Children
• Operatic tenor Leo Slezak knew how to get the truth from his children when they were small — all he had to do was to tell them that he would ask the Angel what had happened and the Angel would tell him. One day, his young son, Walter, refused to eat his supper. He put the food in his mouth, but he would not swallow it. He then left the room for a moment, returned, and said with a big grin, “I’ve eaten it now!” Mr. Slezak was doubtful, so he said that he would ask the Angel. Feeling cocky, Walter told him to go ahead and do just that. Mr. Slezak then said that the Angel had told him that Walter had given his food to the family dog, and Walter turned pale and stammered, “How could the Angel find that out?”
• While the Three Stooges were performing live on stage, Sandy, the five-year-old niece of Larry Fine — the balding but not bald Stooge — was in the audience, watching as the Stooges slapped each other and poked each other’s eyes. However, at one point, when Moe led a screaming Larry around the stage after sticking his finger up Larry’s nose, Sandy started yelling, “You’re hurting my Uncle Larry! You’re hurting my Uncle Larry!” Larry immediately came over to her and explained that he was only pretending to be hurt, then he rejoined the act to the loud applause of the audience. As for Moe, he was laughing so hard that it took a while for the act to continue.
• Horror writer Anne Rice got her first name from an unusual source: herself. Her name at birth was Howard Allen O’Brien. This name is unusual in itself, and she was given it in part because her father, Howard, had been bullied at school because some other children thought “Howard” sounded like a girl’s name. On the first day young Howard started attending Redemptorist School in New Orleans, a nun asked her for her name. Young Howard replied, “It’s Anne!” This name turned out to be OK with her mother, who said, “If she wants to be Anne, it’s Anne.” Anne received the rest of her adult name after she married Stan Rice.
• Early in her gymnastics career, when she was still a pre-teen, Shannon Miller attended a meet in Las Vegas, and she stayed at the Circus Circus Hotel. When she returned home, she had a lot of stuffed animals with her. Her mother asked where she had gotten them, and young Shannon joked, “Gambling.” The real story was that a man in the hotel had asked if she liked stuffed animals. She had replied, “Sure,” and he had given her a bunch of stuffed animals he had just won. (Her parents did talk to her about not accepting gifts from strangers.)

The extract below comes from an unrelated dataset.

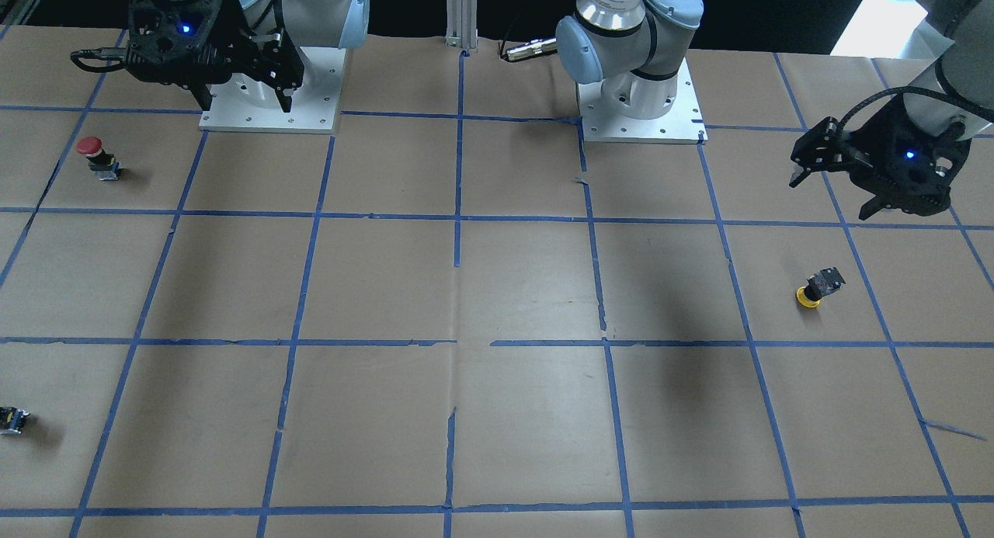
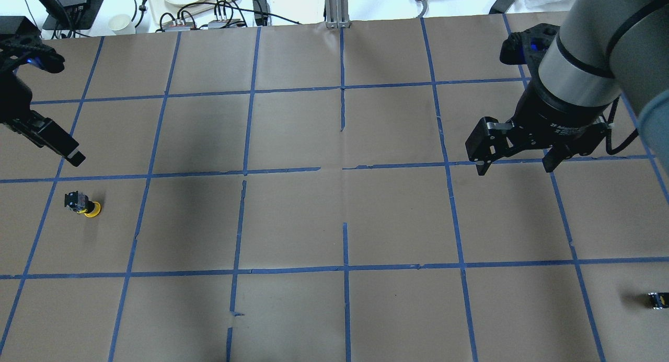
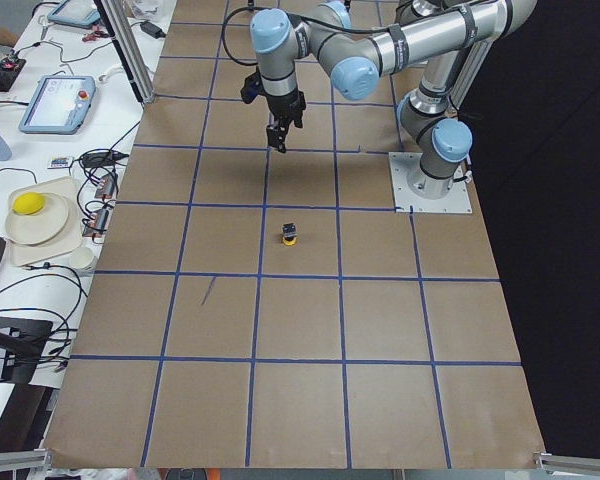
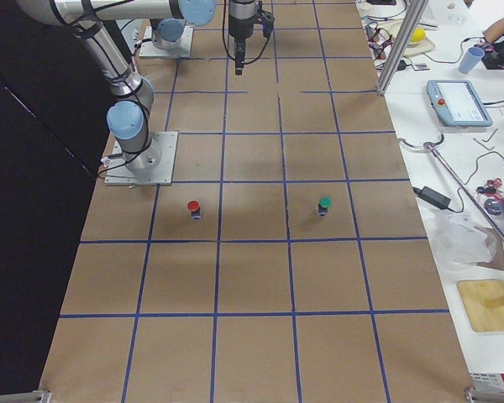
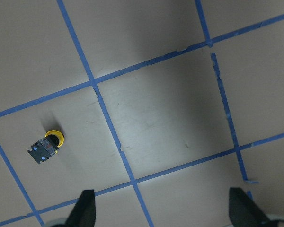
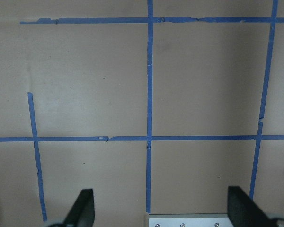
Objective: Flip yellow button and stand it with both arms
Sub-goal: 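Lower the left gripper over the yellow button and close on its body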
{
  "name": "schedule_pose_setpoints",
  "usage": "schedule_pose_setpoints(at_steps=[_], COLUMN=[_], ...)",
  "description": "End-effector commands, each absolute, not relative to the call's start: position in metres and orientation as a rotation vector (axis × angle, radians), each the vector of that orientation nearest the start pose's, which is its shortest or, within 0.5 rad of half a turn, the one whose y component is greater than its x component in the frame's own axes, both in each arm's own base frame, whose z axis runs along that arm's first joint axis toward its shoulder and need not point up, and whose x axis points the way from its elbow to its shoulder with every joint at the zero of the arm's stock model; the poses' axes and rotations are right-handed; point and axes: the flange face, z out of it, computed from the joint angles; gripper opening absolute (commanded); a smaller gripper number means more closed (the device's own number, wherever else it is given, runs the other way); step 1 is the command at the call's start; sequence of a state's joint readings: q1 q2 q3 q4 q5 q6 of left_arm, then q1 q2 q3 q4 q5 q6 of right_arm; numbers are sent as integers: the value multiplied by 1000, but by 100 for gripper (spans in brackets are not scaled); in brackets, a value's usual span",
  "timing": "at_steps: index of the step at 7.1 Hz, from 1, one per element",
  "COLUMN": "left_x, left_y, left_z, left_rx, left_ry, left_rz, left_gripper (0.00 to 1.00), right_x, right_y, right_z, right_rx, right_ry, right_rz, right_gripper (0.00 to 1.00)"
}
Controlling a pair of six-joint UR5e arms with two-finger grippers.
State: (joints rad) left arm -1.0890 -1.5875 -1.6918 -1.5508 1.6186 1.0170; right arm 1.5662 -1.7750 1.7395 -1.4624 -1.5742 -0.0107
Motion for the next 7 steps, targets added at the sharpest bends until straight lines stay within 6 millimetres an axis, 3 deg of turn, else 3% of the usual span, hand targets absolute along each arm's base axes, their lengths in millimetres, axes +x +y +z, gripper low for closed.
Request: schedule_pose_setpoints(at_steps=[1, 2, 3, 6, 7], left_x=[167, 183, 196, 213, 231], left_y=[-474, -468, -468, -473, -471], left_z=[373, 348, 310, 258, 242], left_rx=[1107, 1225, 1402, 1824, 1874], left_ry=[2975, 2885, 2756, 2524, 2518], left_rz=[120, 70, 35, -96, -84], left_gripper=[99, 99, 99, 98, 99], right_x=[131, 130, 130, 130, 130], right_y=[-398, -398, -398, -398, -398], right_z=[486, 486, 486, 486, 486], right_rx=[-13, -13, -15, -13, -13], right_ry=[3148, 3149, 3149, 3152, 3151], right_rz=[118, 119, 119, 119, 119], right_gripper=[100, 100, 100, 100, 100])
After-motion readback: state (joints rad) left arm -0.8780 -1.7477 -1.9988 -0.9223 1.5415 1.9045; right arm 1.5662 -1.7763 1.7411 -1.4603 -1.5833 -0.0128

• While making a personal appearance in Chicago, TV’s Mister Rogers asked if anyone in the audience had anything they wanted to share. A small boy spoke up: “Mister Rogers, I just wear diapers at night now.” Of course, the audience wondered how Mister Rogers would react to this sharing. He replied to the boy, “Well, that’s very important, and it’s up to you when you’ll give up your diapers at night. I’m really proud of the ways you’re growing.” This made the small boy very happy and the audience breathed a sigh of relief at Mister Rogers’ answer.
• Frank Bunker Gilbreth raised a dozen children in the early 20th century. With such a large brood, he wasn’t above getting a break on expenses now and then. Whenever he came to a toll road, he would look at the toll keeper, identify his nationality, then say, using the appropriate accent, “Do my Irishmen [or Dutchmen, or Scotsmen] come cheaper by the dozen?” Often, the reply would come back, “Irishmen, is it? And I might have known it. … The Lord Jesus didn’t mean for any family like that to pay toll on my road. Drive through on the house.”

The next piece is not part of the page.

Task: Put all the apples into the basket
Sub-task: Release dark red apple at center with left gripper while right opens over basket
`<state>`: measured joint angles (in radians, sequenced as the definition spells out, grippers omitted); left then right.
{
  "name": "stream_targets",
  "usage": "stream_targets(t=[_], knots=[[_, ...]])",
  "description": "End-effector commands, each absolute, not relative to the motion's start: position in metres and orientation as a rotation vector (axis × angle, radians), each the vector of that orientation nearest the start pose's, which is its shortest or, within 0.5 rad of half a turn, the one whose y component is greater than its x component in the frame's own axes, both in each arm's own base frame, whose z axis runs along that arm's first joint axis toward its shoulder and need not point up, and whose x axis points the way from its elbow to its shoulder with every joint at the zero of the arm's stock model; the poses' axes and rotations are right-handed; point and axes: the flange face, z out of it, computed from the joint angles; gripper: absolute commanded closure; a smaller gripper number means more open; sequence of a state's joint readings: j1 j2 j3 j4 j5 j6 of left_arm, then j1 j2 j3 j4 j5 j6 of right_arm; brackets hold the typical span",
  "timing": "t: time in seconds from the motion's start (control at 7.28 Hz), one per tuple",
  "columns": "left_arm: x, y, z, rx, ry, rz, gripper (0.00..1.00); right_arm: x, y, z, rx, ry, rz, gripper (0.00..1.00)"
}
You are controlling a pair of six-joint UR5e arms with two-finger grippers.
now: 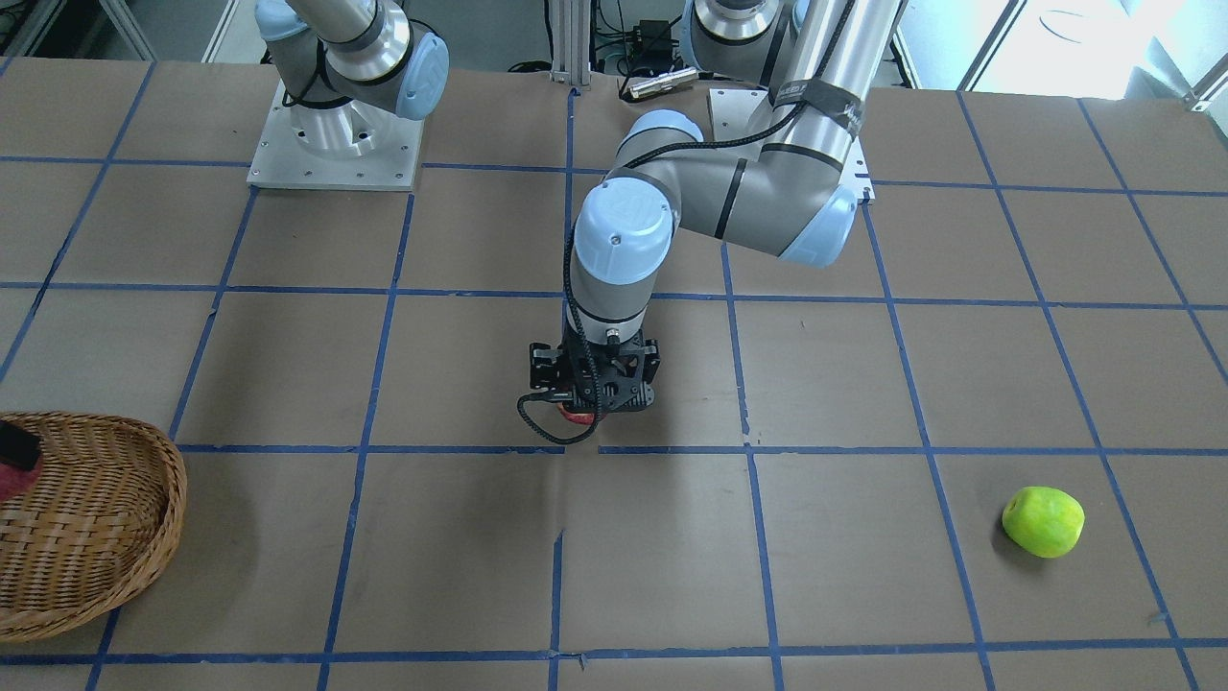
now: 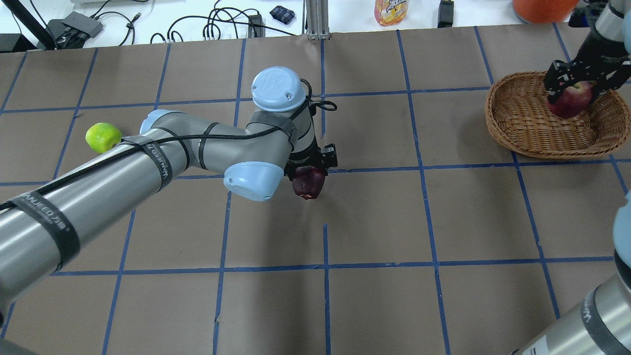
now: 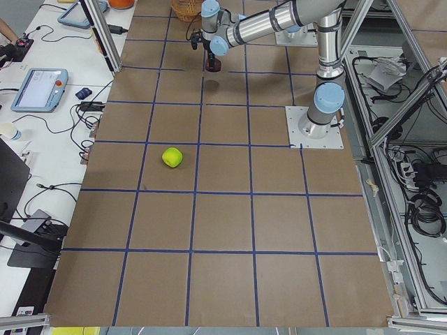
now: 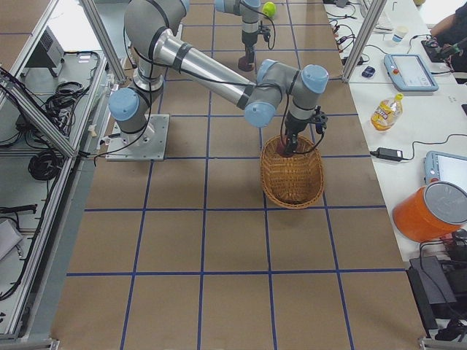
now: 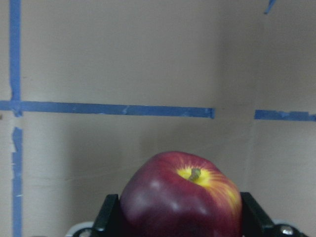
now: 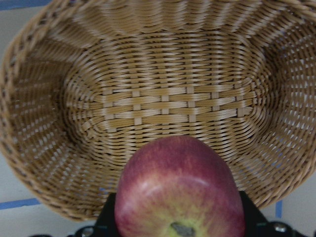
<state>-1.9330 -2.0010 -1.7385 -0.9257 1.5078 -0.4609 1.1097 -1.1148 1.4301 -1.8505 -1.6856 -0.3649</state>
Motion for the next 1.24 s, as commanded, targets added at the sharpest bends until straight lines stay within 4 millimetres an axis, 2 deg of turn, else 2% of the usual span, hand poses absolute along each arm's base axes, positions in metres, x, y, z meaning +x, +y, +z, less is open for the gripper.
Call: stream_targets(t=[0.0, 0.14, 0.27, 0.41, 0.55, 0.69, 0.82, 0.96, 1.1], knots=[[-0.366, -0.558, 0.237, -0.157, 3.227, -0.105, 1.0, -0.242, -0.645, 0.285, 0.114, 3.247, 0.103, 1.0], [-0.359, -0.575, 0.23, -0.044, 3.218, -0.118, 0.99, -0.251, -0.648, 0.28, 0.047, 3.283, 0.079, 1.0], [-0.345, -0.579, 0.213, -0.045, 3.186, -0.083, 0.3, -0.26, -0.649, 0.266, 0.05, 3.277, 0.096, 1.0], [-0.345, -0.578, 0.206, -0.052, 3.185, -0.065, 0.0, -0.269, -0.653, 0.252, 0.057, 3.284, 0.082, 1.0], [-0.346, -0.583, 0.223, -0.042, 3.206, -0.09, 0.0, -0.274, -0.655, 0.249, 0.062, 3.306, 0.028, 0.86], [-0.316, -0.603, 0.251, -0.059, 3.237, -0.105, 0.0, -0.272, -0.657, 0.244, 0.061, 3.298, 0.027, 0.42], [-0.279, -0.61, 0.281, -0.015, 3.226, 0.014, 0.0, -0.272, -0.657, 0.243, 0.058, 3.291, 0.032, 0.03], [-0.228, -0.618, 0.325, 0.13, 3.202, 0.051, 0.0, -0.271, -0.655, 0.242, 0.064, 3.288, 0.049, 0.0], [-0.158, -0.64, 0.353, 0.295, 3.158, -0.019, 0.0, -0.271, -0.654, 0.245, 0.064, 3.288, 0.052, 0.0]])
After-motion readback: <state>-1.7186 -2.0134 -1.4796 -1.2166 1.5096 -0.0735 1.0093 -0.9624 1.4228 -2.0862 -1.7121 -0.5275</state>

• As a child athlete, Robin Campbell competed in many national and international track and field events, necessitating absences from home. During one long absence, she rejoiced that she had gotten out of doing the dishes, which she did each Monday when she was home. However, her family believed that children should do chores, so when Robin returned home, she discovered that she had been scheduled to wash dishes for a whole week so she could catch up to the work done by her siblings while she was away.